The specific formulas for calculating the current sleep time value evaluation value and the current life quality index of each user are as follows:

；

Wherein, Is the firstThe current sleep time value of the individual user evaluates,Is the firstThe current sleep time value of the individual user,Is the firstThe standard value of the sleep time of the individual user,As a function of the sleep time coefficient,Is the firstThe current quality of life indicator of the individual user,Is the firstThe current motion time value of the individual user evaluates,As a coefficient of the time of motion,,，Is the number of users.

2. The big data based user information assessment method according to claim 1, wherein the specific formula for calculating the comprehensive health assessment index of each user is as follows:

；

Wherein, Is the firstThe overall health assessment index of the individual user,As an index of the current environment,Is the firstThe environmental factor of the individual user is determined,Is the firstThe current physiological index of the individual user is,Is the firstThe physiological coefficients of the individual users are used,Is the firstThe current quality of life indicator of the individual user,Is the firstThe living coefficient of the individual user is calculated,，,Is the number of users.

3. The big data based user information evaluation method according to claim 1, wherein the comprehensive health evaluation index of each user is respectively subjected to discriminant analysis with the corresponding set health threshold range, and if there is a user whose comprehensive health evaluation index does not meet the corresponding set health threshold range, the user is subjected to health abnormality marking, and the specific process of sending the health abnormality instruction is as follows:

Judging whether the comprehensive health evaluation index of each user accords with the corresponding set health threshold range or not respectively, and identifying the users of which the comprehensive health evaluation index does not accord with the corresponding set health threshold range, and marking the users as health abnormal users;

and respectively carrying out abnormality analysis on the current physiological index, the current environment index and the current life quality index of the user with abnormal health, identifying the abnormal index and simultaneously sending a health abnormal instruction.

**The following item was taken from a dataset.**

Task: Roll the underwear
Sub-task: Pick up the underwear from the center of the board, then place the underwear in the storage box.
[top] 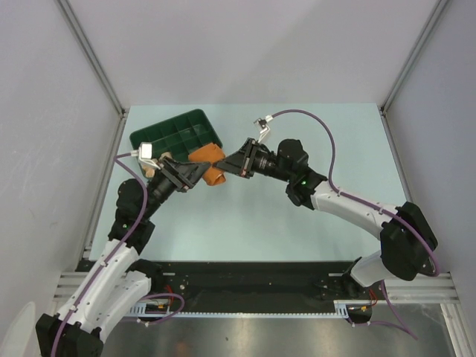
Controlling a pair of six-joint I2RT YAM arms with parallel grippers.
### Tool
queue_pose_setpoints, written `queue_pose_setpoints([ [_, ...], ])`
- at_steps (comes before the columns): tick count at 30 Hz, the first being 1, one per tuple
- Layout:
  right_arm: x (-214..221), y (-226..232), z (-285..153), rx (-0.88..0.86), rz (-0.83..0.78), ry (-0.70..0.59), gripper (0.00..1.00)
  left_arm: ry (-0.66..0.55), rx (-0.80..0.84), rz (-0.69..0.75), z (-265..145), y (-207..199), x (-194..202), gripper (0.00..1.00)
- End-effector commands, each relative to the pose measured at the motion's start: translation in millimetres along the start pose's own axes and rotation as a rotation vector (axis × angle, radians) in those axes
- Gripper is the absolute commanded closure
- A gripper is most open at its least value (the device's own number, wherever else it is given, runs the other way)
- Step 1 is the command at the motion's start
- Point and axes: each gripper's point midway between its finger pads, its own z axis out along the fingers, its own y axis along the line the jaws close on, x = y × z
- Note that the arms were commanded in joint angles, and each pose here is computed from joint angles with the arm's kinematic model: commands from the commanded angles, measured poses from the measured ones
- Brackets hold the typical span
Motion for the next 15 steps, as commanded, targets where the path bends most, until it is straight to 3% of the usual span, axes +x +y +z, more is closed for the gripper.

4. A big data based user information evaluation system, applying the big data based user information evaluation method of any one of claims 1-3, comprising: the system comprises a data acquisition module, an index analysis module, a comprehensive evaluation module and a judgment analysis module;

The data acquisition module is used for acquiring current environment information, current physiological information of each user and current life quality information, and preprocessing the current physiological information and the current life quality information;

the index analysis module is used for respectively analyzing the preprocessed current environment information, the current physiological information and the current life quality information of each user to obtain a current environment index, the current physiological index and the current life quality index of each user;

the comprehensive evaluation module is used for respectively carrying out comprehensive analysis on the current environment index, the current physiological index and the current life quality index of each user to obtain a comprehensive health evaluation index of each user;

The judgment and analysis module is used for respectively judging and analyzing the comprehensive health evaluation index of each user and the corresponding set health threshold range, if the comprehensive health evaluation index does not accord with the user in the corresponding set health threshold range, marking the health abnormality of the user, and simultaneously sending the health abnormality instruction.